It found itself remembering some of the earlier cleansings. Of course, it had not really been the same overseer that had masterminded those extinction episodes. When Inhibitor swarms met, which was rarely, they traded knowledge of recent kills and outbreaks, methods and anecdotes. Lately, those meetings had become more rare, which was why there had been only one significant addition to the library of starcide techniques in the last five hundred million years. Swarms, isolated from each other for so long, reacted cautiously when they met. There were even rumours of different Inhibitor factions clashing over extinction rights.

Something had certainly gone wrong since the old days, when the kills had happened cleanly and methodically, and no major outbreaks slipped through the net. The overseer could not avoid drawing conclusions. The great galaxy-encompassing machine for holding back intelligence — the machine of which the overseer was one dutiful part — was failing. Intelligence was starting to slip through the cracks, threatening infestation.

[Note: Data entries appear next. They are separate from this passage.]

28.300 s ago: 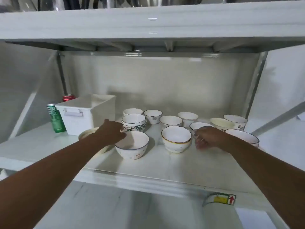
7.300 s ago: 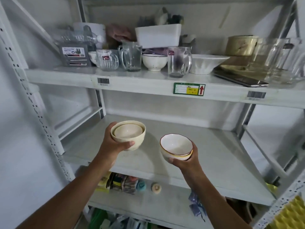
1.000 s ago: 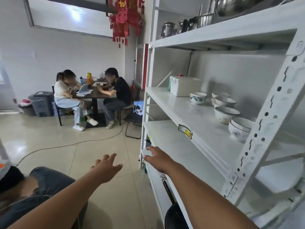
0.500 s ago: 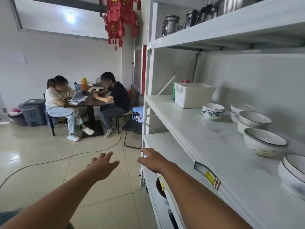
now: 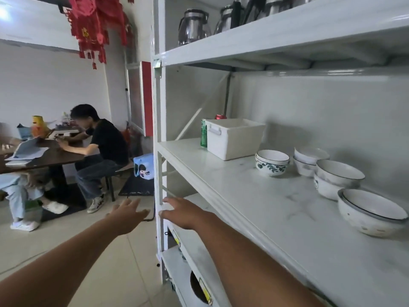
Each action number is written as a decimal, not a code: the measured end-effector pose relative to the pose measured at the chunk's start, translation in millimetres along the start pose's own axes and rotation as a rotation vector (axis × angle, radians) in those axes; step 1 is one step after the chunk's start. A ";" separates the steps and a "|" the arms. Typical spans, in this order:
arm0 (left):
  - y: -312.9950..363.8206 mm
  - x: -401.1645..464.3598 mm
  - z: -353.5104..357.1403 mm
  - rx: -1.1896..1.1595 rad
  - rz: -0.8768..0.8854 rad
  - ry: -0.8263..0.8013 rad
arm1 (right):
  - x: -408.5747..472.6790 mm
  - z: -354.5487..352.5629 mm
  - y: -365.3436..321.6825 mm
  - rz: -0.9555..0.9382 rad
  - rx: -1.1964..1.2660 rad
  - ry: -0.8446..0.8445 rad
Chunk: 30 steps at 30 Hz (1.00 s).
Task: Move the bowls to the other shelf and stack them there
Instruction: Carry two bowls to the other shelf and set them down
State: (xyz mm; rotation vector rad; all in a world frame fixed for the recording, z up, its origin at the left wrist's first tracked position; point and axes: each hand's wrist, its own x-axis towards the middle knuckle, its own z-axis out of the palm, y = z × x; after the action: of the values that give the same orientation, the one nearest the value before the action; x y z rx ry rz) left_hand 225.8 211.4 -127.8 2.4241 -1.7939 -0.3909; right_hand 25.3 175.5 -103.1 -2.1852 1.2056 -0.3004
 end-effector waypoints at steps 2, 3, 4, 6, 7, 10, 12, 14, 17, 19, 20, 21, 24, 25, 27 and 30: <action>3.9 30.1 -15.4 0.025 0.067 0.053 | 23.6 -11.6 -9.7 0.009 -0.021 0.052; 8.0 42.4 -25.8 0.062 0.122 0.096 | 32.5 -19.6 -15.2 0.015 -0.037 0.085; 13.0 57.0 -35.2 0.030 0.138 0.113 | 39.9 -28.8 -19.0 0.022 -0.055 0.118; 30.8 83.4 -53.1 0.011 0.187 0.106 | 47.8 -52.2 -19.4 0.052 -0.062 0.192; 42.4 99.3 -57.9 0.028 0.251 0.112 | 48.3 -64.5 -15.0 0.080 -0.055 0.235; 100.2 129.8 -64.1 -0.099 0.400 0.068 | 37.1 -104.4 17.5 0.230 -0.068 0.374; 149.3 137.7 -58.6 -0.112 0.504 0.065 | 16.9 -130.1 44.4 0.329 -0.091 0.496; 198.8 135.5 -51.0 -0.159 0.569 0.030 | -12.3 -153.8 65.6 0.402 -0.121 0.624; 262.9 128.0 -37.6 -0.267 0.667 -0.015 | -68.8 -186.1 88.7 0.542 -0.203 0.805; 296.5 125.8 -30.4 -0.340 0.712 -0.037 | -110.3 -202.0 102.2 0.636 -0.255 0.937; 309.5 124.4 -27.0 -0.391 0.709 -0.054 | -130.2 -206.6 109.6 0.684 -0.272 0.994; 319.1 123.3 -24.2 -0.438 0.700 -0.066 | -148.9 -208.7 117.0 0.738 -0.279 1.038; 336.5 124.0 -14.1 -0.566 0.714 -0.087 | -192.1 -204.4 136.6 0.900 -0.235 1.150; 339.7 125.0 -14.0 -0.613 0.729 -0.104 | -202.1 -201.7 141.8 0.951 -0.232 1.190; 344.9 131.6 -13.3 -0.699 0.732 -0.134 | -214.7 -196.2 151.4 1.046 -0.188 1.243; 356.6 144.4 -6.6 -0.779 0.758 -0.172 | -223.6 -187.5 164.4 1.079 -0.012 1.264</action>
State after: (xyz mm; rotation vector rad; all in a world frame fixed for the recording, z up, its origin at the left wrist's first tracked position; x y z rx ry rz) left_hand -63.0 -33.6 -59.9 1.1408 -1.9445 -0.9764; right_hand -300.0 218.9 -36.2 -0.8677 2.7550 -1.2253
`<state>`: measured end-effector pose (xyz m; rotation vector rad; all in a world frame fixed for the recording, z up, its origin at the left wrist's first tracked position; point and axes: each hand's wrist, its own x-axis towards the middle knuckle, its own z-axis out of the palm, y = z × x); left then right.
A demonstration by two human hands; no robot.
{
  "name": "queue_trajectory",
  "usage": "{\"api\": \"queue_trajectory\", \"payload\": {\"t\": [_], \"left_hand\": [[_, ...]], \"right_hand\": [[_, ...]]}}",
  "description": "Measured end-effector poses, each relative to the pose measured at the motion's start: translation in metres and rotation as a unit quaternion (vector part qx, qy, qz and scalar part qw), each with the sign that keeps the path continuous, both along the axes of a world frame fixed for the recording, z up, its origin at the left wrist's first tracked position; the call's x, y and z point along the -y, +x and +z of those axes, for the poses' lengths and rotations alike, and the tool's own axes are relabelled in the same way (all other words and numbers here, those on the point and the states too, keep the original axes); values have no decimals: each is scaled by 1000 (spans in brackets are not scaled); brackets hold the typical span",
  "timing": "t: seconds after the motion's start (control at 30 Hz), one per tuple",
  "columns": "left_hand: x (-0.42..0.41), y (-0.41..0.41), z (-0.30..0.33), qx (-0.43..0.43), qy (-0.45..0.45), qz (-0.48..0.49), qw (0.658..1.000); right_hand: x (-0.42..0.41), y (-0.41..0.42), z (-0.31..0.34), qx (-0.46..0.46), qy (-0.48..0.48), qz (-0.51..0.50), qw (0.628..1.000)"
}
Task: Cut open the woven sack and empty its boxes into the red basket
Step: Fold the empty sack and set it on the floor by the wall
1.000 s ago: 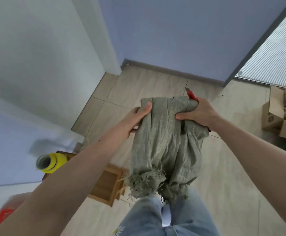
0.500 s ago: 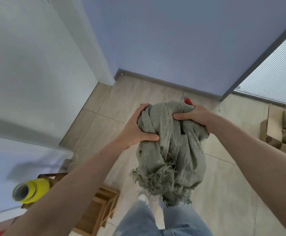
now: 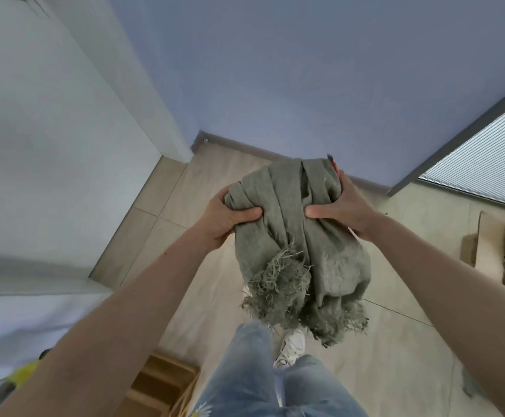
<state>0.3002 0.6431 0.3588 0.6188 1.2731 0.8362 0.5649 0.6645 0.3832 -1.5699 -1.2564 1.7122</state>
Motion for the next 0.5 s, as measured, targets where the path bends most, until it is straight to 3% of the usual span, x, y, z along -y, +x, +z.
{"api": "queue_trajectory", "payload": {"t": [0.2,0.33,0.4,0.5], "left_hand": [[-71,7,-3,-14,46,-123,991],[-97,20,-9,-23,60,-131,989],[-107,30,-8,-80,55,-106,990],[-119,49,2,-233,18,-31,972]], "right_hand": [[-63,1,0,33,29,-141,989],[-95,12,-5,21,16,-174,984],[-112,22,-9,11,16,-195,981],[-138,37,-18,-2,18,-254,967]]}}
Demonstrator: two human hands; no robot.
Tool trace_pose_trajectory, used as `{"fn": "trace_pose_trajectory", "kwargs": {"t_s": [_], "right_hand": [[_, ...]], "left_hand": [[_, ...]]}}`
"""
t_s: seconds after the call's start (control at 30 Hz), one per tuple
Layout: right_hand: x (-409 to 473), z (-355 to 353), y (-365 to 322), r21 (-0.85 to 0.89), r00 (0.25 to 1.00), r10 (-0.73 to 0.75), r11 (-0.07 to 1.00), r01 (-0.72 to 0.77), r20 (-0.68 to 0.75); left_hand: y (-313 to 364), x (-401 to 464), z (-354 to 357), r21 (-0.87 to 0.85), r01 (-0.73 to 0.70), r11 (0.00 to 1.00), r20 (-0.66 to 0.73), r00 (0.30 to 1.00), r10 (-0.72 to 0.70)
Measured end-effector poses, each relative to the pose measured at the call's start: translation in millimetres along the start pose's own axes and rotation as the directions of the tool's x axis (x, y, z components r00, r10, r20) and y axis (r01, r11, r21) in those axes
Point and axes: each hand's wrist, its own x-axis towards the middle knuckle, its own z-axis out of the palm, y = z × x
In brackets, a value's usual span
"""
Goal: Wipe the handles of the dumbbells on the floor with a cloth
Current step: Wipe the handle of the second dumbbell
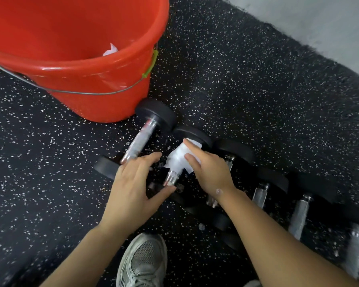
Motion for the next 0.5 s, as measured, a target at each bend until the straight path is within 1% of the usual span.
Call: {"fn": "trace_pose_trajectory", "kwargs": {"t_s": [0.1,0.2,0.3,0.4,0.47,0.5], "right_hand": [[6.5,7.6,-5.1,-0.105,1.0,0.018,0.994,-0.019,-0.008],[1.0,14.3,-8.2,-0.129,0.999,-0.008,0.992,0.013,0.039],[-11.3,12.4,-10.8,-0.092,0.978,-0.101,0.989,0.12,0.184],[-16.5,6.3,-12.9,-0.027,0.916,-0.192,0.976,0.215,0.353],[-11.6,0.5,-13.3,-0.093,0.882,-0.232,0.951,0.293,0.41],[-7.3,-2.8,-12.4,-0.149,0.878,-0.233,0.936,0.319,0.419]], "left_hand": [[-0.5,-5.8,8.1,0.017,0.019,1.0,0.006,1.0,-0.019],[-0.1,-6.5,11.4,0.048,0.028,0.998,0.001,1.0,-0.028],[-1.8,-2.6,10.5,0.081,0.013,0.997,-0.017,1.0,-0.012],[-5.6,0.5,9.2,0.103,0.017,0.995,-0.022,1.0,-0.015],[-6.5,0.7,9.2,0.107,0.025,0.994,-0.019,1.0,-0.023],[-6.7,0.4,9.5,0.109,0.025,0.994,-0.019,1.0,-0.023]]}}
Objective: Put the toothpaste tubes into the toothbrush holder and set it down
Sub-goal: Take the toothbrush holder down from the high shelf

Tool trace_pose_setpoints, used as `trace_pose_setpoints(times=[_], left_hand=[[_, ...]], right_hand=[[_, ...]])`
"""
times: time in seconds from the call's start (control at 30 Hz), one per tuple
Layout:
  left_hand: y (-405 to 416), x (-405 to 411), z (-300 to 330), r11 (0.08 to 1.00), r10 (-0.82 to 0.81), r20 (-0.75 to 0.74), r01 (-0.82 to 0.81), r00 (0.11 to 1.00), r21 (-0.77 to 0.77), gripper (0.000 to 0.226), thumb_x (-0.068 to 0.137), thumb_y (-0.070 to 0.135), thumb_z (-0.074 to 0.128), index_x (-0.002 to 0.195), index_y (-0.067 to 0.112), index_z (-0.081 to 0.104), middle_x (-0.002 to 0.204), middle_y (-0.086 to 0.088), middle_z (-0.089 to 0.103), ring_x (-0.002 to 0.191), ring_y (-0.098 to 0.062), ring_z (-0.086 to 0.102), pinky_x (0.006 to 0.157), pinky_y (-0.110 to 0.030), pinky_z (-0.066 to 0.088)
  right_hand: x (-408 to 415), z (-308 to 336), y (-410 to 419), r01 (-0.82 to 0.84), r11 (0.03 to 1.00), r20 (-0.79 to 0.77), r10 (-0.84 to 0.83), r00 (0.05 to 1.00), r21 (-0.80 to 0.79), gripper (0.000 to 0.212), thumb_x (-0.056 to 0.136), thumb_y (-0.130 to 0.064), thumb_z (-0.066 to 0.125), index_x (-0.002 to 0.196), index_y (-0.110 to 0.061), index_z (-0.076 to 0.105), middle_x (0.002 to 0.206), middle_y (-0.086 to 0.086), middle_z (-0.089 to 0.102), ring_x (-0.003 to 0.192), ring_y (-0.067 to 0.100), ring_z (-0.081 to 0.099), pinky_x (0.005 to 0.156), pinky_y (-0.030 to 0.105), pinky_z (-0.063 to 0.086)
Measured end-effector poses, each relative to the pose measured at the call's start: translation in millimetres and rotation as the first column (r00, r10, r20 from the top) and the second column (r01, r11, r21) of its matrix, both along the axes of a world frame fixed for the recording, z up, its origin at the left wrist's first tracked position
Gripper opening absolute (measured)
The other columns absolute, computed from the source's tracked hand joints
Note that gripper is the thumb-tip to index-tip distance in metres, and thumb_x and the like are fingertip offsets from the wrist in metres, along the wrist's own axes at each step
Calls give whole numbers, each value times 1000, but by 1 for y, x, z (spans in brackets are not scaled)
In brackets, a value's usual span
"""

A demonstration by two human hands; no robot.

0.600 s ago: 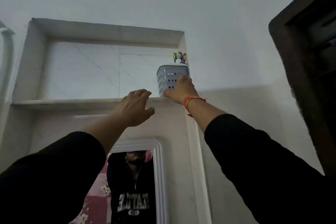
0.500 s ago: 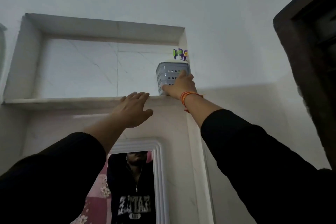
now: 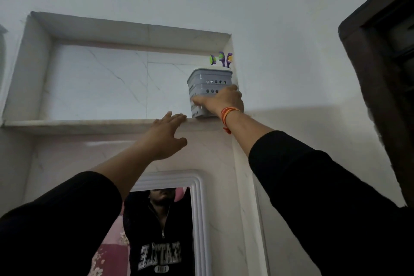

The situation had certainly worsened in the last few million years, and yet this was nothing compared with the thirteen Galactic Turns — the three billion years — that lay ahead, before the time of crisis arrived. The overseer had grave doubts that intelligence could be held in check until then. It was almost enough to make it give up now, and let this particular species go uncleansed. They were quadrupedal vertebrate oxygen-breathers, after all. Mammals. It felt a distant echo of kinship, something that had never troubled it when it was extinguishing ammonia-breathing gasbags or spiny insectoids.

The overseer forced itself out of this mood. Very probably it was just this sort of thinking that was decreasing the success rate of cleansings.

No, the mammals would die. That was the way, and that was how it would be.

The overseer looked on the extent of its works around Delta Pavonis. It knew of the previous cleansing, the wiping out of the avians who had last inhabited this local sector of space. The mammals had probably not even evolved locally, meaning that this would only be phase one of a more protracted cleansing. The last lot had really botched things up, it thought. Of course, there was always a desire to perform a cleansing with the minimum amount of environmental damage. Worlds and suns were not to be converted into weapons unless a class-three breakout was imminent, and even then it was to be avoided wherever possible. The overseer did not like inflicting unnecessary devastation. It had a keen sense of the irony of ripping apart stars now, when the whole point of its work was to avoid greater destruction three billion years down the line. But what was done was done. A certain amount of additional damage had now to be tolerated.

Messy. But that, as the overseer reflected, was ‘life’.

The Inquisitor looked out across rain-soaked Cuvier. Her own reflection hovered beyond the window, a spectral figure stalking the city.

‘Will you be all right with this one, ma’am?’ the guard who had brought him asked.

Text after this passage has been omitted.